Every line of the material below, from the top through the line with "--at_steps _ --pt", should be reproduced exactly.

* * * *

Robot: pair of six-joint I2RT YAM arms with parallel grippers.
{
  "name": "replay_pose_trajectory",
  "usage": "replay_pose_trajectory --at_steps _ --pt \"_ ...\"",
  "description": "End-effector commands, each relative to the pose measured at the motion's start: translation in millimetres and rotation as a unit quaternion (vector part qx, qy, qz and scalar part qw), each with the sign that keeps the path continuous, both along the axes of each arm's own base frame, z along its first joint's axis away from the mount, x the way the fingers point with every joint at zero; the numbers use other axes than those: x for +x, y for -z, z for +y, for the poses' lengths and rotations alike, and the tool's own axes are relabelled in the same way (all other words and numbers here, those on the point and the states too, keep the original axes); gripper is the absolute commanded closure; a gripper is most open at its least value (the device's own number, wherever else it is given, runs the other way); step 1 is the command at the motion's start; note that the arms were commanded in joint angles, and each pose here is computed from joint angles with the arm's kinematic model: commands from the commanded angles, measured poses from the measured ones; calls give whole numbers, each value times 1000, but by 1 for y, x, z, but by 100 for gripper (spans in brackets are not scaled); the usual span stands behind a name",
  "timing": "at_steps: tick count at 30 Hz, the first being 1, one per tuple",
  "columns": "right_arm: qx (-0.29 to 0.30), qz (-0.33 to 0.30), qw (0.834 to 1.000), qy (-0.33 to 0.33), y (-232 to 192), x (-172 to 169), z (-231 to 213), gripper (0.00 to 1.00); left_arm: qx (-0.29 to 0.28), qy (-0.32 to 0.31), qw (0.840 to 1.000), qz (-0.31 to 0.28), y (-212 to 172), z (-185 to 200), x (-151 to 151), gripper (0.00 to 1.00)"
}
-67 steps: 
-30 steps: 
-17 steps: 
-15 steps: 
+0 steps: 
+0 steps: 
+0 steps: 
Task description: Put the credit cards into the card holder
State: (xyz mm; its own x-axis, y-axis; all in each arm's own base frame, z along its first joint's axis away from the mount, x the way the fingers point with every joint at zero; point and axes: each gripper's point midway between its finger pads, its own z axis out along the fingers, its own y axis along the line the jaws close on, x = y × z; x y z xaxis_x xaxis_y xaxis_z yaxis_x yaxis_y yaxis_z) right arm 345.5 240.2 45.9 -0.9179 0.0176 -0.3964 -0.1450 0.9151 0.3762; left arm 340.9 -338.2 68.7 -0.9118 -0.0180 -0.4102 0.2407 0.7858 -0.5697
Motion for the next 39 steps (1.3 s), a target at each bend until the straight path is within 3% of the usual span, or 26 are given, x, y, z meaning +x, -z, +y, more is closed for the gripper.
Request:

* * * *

_TASK SOLUTION:_
Robot: pair of six-joint I2RT YAM arms with parallel grippers.
{
  "name": "replay_pose_trajectory",
  "usage": "replay_pose_trajectory --at_steps _ --pt \"_ ...\"",

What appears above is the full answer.